> Problem details
Scan the data below and pick out the lines containing the word "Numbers".

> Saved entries

■ ■ ■

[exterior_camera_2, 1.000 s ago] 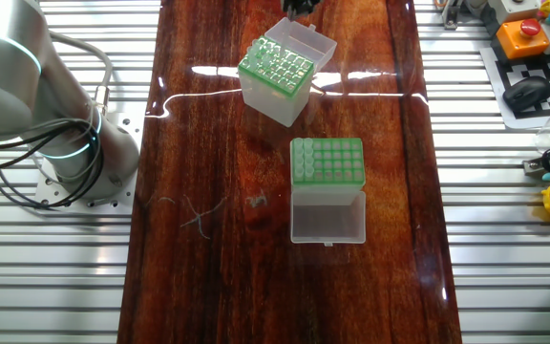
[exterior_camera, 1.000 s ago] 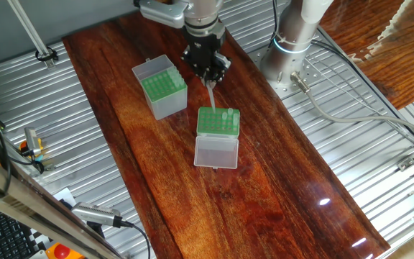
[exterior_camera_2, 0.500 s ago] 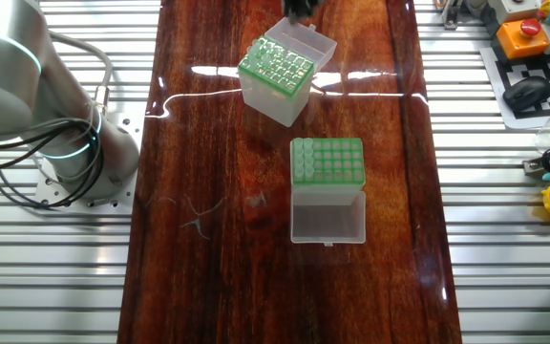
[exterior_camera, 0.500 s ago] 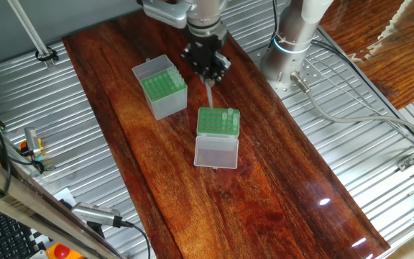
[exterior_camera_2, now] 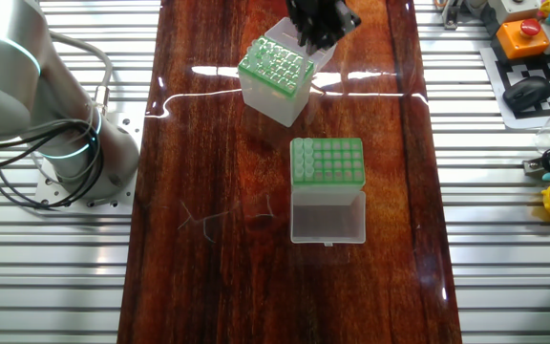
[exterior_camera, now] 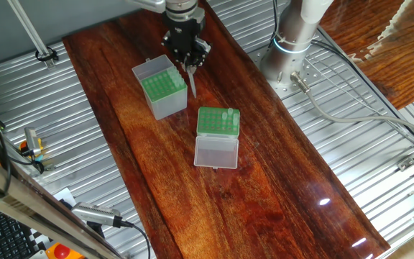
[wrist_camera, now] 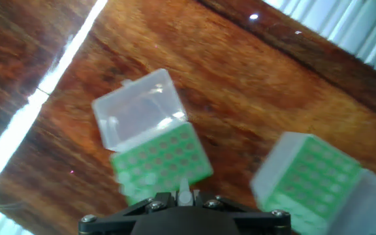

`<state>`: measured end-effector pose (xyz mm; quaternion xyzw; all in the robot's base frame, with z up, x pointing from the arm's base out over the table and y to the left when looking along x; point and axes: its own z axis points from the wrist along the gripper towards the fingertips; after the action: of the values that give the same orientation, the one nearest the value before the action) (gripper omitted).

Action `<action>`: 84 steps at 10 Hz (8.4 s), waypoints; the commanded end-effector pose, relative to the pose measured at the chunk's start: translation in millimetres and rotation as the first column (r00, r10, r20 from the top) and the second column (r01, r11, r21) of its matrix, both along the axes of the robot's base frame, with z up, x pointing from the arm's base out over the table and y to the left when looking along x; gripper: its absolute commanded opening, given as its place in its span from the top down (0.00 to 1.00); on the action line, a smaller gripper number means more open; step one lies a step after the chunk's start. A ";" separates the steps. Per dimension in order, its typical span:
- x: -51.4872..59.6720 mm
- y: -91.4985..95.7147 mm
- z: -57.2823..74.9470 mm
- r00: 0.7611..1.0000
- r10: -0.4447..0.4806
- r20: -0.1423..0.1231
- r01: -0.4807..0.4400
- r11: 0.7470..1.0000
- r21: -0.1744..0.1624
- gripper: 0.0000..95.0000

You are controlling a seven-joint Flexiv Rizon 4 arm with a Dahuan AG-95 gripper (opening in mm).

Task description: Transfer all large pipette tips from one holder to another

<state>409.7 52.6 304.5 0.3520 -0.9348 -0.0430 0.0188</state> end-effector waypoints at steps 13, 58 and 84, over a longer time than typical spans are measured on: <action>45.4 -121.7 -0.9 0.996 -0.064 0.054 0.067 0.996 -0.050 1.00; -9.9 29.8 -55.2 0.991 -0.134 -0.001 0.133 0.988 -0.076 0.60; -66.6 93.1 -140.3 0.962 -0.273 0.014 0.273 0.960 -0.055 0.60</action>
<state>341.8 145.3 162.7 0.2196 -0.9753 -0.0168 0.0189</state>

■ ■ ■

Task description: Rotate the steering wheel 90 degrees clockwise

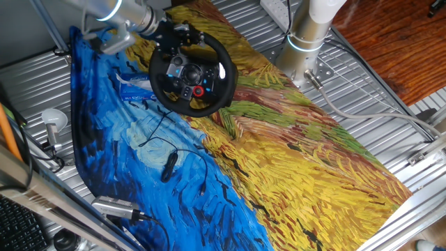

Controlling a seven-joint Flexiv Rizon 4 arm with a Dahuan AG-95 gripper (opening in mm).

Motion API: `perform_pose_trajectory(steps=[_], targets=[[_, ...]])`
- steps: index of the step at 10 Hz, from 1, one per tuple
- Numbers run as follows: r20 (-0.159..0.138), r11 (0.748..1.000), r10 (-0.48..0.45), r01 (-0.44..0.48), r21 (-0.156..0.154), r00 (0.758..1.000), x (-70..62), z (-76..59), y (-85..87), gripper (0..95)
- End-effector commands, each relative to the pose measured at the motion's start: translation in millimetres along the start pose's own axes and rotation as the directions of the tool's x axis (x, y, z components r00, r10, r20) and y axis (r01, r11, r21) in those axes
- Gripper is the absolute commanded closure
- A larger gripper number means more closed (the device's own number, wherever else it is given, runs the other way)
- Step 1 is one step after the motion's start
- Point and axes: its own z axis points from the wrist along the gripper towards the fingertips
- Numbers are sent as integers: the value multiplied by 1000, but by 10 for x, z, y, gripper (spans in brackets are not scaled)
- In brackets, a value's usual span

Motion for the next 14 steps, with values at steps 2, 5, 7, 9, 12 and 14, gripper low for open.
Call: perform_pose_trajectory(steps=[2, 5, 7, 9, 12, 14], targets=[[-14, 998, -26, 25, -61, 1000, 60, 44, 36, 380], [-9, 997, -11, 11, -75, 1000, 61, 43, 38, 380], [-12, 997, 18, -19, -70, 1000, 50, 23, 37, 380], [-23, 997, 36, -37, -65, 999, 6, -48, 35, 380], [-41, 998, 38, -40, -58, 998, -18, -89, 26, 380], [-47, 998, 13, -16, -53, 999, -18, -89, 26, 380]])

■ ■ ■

> Answer to the problem
- Numbers run as follows: r20 (-0.159..0.138), r11 (0.748..1.000), r10 (-0.48..0.45), r01 (-0.44..0.48), r21 (-0.156..0.154), r00 (0.758..1.000), x (-70..62), z (-76..59), y (-85..87), gripper (0..95)
- Numbers are sent as integers: the value multiplied by 1000, but by 10 for x, z, y, gripper (spans in brackets are not scaled)

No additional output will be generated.